Fig. 4 Analysis of IPTG-induced expression in E. coli Tuner (DE3)/pRhotHi-2-EYFP (A) and Tuner(DE3)/pRhotHi-2-LacI-EYFP (B–E). (A, B) Development of in vivo fluorescence during batch cultivations of E. coli Tuner(DE3) with pRhotHi-2-eYFP (A) and pRhotHi-2-LacI-EYFP (B) after addition of increasing concentrations of IPTG. EV: empty vector control. Values are means of triplicate measurements. Error bars indicate the respective standard deviations. a.u.: arbitrary units. (C) Fluorescence development of microcolonies during microfluidic cultivation. Single cell fluorescence values were monitored for three independent microcolonies. For each IPTG concentration, fluorescence development of three microcolonies is plotted. Data points represent mean fluorescence values of all cells with the standard deviation as error bars. (D) Selected photographs from time lapse microscopy during microfluidic cultivation with 40 μM IPTG. (E) Lineage tree of a single cell, where YFP expression (grey highlighted) was induced with 40 μM IPTG after 1 h of precultivation. Lineage trees were generated from data of representative microcolonies over a period of 200 minutes. End point fluorescence (grayscale) and individual cell size (bar length) are plotted. Furthermore, the fluorescence mean value and standard deviation normalized to the highest value obtained in all microfluidic experiments are depicted. This fluorescence value is also marked by an arrow.
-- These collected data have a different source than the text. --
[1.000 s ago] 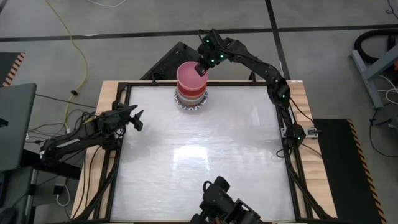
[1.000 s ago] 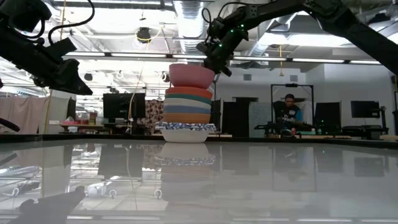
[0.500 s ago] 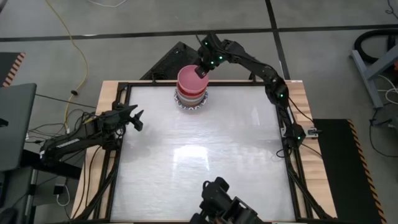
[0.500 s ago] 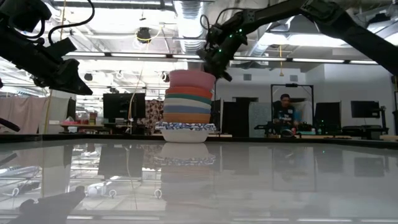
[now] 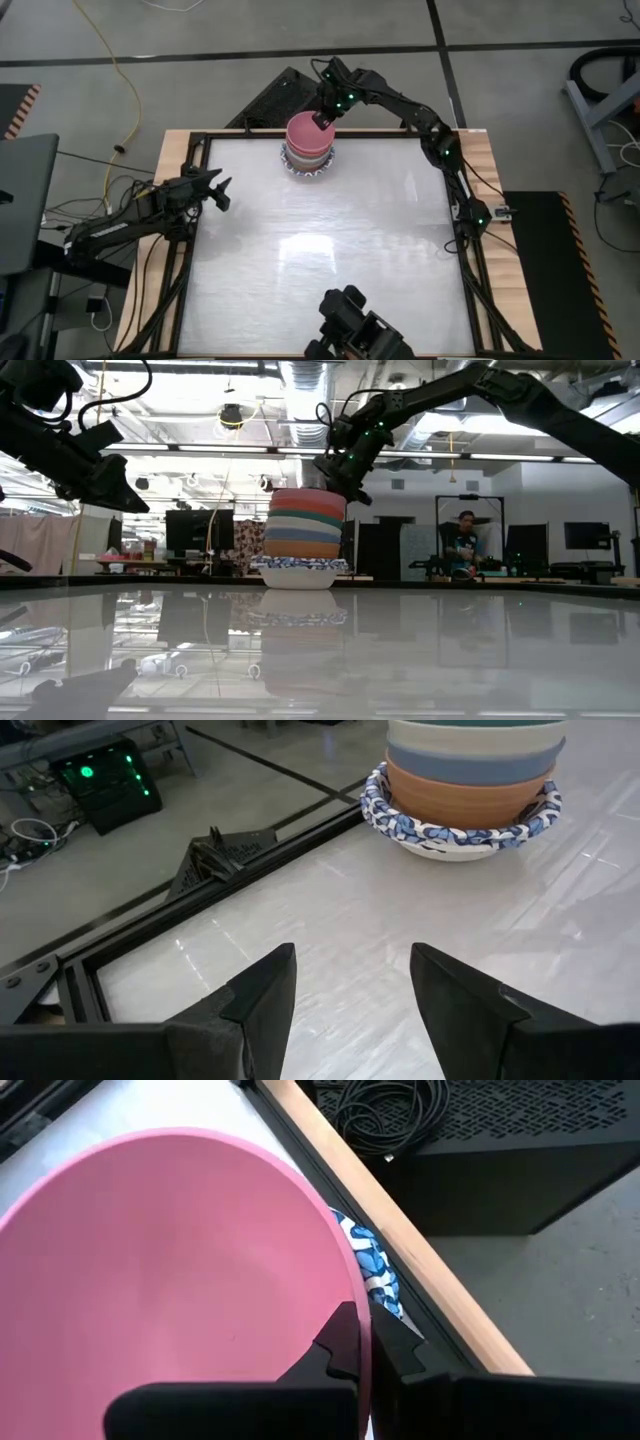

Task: Nest bowls inside each other
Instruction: Stack the pink bowl onto the stack of bowls

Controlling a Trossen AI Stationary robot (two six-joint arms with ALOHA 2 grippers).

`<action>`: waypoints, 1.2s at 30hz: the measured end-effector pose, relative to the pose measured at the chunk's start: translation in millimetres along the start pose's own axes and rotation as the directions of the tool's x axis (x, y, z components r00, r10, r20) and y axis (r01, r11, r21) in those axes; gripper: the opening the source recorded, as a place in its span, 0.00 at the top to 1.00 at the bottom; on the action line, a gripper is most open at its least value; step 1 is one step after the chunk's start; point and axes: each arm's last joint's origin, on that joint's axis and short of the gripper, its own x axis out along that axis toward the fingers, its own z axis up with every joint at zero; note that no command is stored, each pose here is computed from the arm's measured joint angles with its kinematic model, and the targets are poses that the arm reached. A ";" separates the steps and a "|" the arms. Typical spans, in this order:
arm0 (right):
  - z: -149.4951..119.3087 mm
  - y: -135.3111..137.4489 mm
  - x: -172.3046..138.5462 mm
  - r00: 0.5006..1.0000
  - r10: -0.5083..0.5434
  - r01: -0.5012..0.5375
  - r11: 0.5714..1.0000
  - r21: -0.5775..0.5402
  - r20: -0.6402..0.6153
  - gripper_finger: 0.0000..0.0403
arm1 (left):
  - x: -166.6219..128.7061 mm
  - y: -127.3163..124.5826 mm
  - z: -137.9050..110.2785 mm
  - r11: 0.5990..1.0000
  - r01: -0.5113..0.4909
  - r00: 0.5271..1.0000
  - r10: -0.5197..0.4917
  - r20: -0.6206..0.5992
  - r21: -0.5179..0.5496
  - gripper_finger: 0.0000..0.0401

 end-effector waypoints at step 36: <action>1.4 13.9 5.4 1.000 0.018 -0.019 1.000 0.012 0.018 0.85 | 0.0 0.0 0.0 1.000 0.001 1.000 -0.001 0.000 0.000 0.53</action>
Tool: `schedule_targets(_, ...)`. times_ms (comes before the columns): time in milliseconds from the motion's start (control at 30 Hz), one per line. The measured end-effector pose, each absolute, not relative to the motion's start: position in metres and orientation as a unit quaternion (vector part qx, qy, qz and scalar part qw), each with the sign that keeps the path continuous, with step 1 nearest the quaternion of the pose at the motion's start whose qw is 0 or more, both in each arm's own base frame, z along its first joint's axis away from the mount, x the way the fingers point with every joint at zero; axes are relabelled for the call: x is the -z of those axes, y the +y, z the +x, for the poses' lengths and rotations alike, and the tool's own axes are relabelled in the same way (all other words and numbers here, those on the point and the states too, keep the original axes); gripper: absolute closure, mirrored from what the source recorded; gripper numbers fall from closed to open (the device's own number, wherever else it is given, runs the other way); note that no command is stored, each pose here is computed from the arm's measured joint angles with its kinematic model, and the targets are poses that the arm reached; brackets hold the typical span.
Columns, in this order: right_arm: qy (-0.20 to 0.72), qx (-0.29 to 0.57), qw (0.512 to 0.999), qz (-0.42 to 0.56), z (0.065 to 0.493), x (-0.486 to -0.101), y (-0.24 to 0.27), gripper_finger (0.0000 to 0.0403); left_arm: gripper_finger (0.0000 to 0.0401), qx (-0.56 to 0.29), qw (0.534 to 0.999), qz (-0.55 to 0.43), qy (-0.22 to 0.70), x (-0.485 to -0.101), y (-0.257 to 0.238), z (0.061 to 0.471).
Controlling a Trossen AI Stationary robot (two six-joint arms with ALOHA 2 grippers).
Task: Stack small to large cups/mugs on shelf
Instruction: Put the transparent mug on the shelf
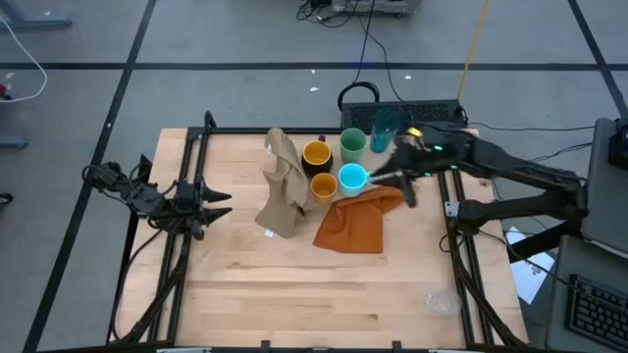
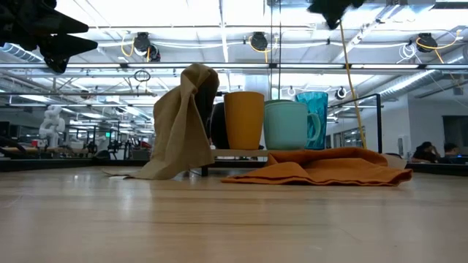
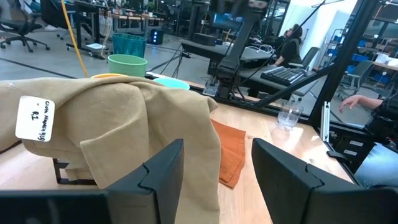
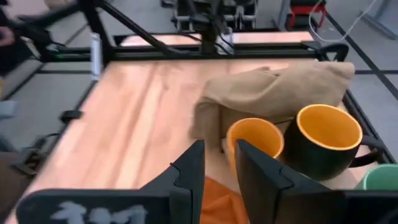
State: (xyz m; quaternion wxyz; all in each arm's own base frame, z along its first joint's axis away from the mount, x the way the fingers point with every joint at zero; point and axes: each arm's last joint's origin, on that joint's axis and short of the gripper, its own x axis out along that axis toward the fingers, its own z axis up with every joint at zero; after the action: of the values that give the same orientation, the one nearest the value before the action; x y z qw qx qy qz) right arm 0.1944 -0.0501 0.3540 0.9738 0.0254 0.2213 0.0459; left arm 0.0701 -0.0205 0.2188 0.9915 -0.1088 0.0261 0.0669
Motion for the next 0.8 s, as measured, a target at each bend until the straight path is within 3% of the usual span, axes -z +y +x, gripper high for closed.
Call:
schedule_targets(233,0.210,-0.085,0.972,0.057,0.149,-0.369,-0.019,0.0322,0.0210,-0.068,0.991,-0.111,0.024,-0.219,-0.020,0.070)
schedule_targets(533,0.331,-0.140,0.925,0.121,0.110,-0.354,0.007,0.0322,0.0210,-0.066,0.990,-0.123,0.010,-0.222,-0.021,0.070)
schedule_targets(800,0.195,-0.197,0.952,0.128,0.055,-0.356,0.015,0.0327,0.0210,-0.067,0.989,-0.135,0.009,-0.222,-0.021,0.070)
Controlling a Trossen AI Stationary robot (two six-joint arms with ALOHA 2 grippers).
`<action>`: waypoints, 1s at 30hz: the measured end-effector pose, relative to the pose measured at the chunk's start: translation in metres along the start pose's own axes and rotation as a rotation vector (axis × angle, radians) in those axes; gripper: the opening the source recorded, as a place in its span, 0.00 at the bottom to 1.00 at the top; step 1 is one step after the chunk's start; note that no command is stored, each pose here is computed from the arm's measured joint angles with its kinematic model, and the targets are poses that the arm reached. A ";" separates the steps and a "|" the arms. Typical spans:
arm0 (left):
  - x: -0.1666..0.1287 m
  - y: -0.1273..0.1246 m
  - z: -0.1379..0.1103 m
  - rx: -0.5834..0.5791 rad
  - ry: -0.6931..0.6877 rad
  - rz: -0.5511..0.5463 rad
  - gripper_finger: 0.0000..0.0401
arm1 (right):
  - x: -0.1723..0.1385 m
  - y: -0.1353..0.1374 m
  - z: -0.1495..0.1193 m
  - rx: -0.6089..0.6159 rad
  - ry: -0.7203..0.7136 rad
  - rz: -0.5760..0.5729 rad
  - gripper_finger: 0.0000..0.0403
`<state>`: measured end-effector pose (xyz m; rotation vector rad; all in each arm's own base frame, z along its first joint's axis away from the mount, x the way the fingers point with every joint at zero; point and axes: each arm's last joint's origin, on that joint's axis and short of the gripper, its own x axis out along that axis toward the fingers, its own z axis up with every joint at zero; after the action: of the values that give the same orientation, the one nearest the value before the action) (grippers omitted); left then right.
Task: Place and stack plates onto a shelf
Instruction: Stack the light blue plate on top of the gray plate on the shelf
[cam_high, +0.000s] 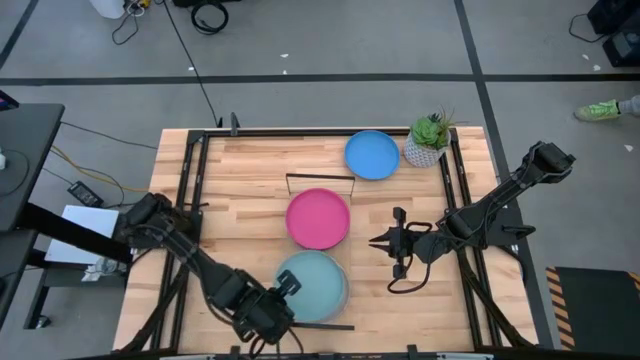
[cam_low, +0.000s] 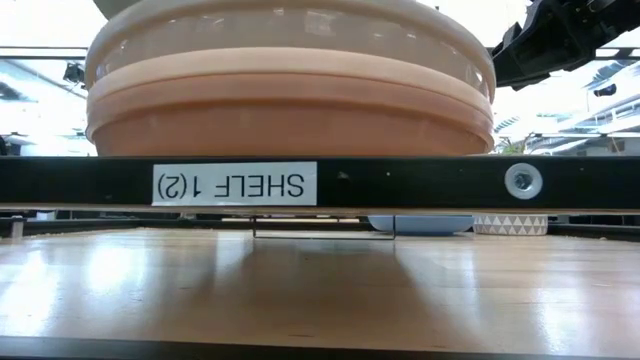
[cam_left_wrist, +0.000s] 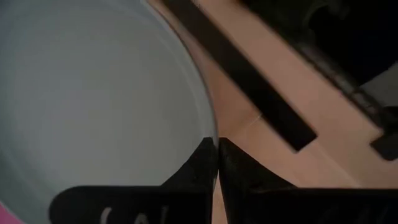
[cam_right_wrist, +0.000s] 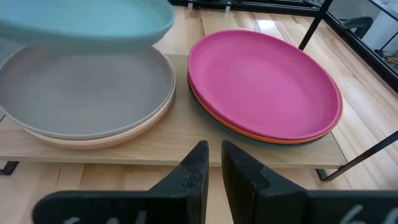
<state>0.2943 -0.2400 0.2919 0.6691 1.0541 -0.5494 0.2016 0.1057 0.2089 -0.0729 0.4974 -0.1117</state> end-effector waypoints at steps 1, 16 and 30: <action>0.001 0.003 0.000 0.005 -0.009 -0.017 0.04 | 0.000 0.000 0.000 0.000 0.000 0.001 0.12; 0.009 0.014 -0.002 0.030 -0.005 -0.088 0.06 | 0.000 0.000 0.000 0.013 -0.003 0.003 0.12; 0.010 0.017 0.003 0.013 -0.063 -0.075 0.22 | 0.000 0.001 0.000 0.027 0.000 0.021 0.12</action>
<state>0.3123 -0.2316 0.2883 0.6217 1.0199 -0.6388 0.2019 0.1064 0.2092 -0.0415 0.4965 -0.0983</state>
Precise triggering of T7RP-dependent gene expression by light

The expression system composed of E. coli Tuner(DE3) and pRhotHi-2-LacI-EYFP was used to implement light-responsive gene expression. To this end, we synthesized an NP-photocaging group which was subsequently coupled to IPTG as described before¹⁵ (see Methods, ESI†), yielding NP-photocaged IPTG (Fig. 5A). After UV-A exposure, the resulting regioisomeric NP-nitrosocarbonyl esters are hydrolyzed in E. coli releasing IPTG (Fig. 5A).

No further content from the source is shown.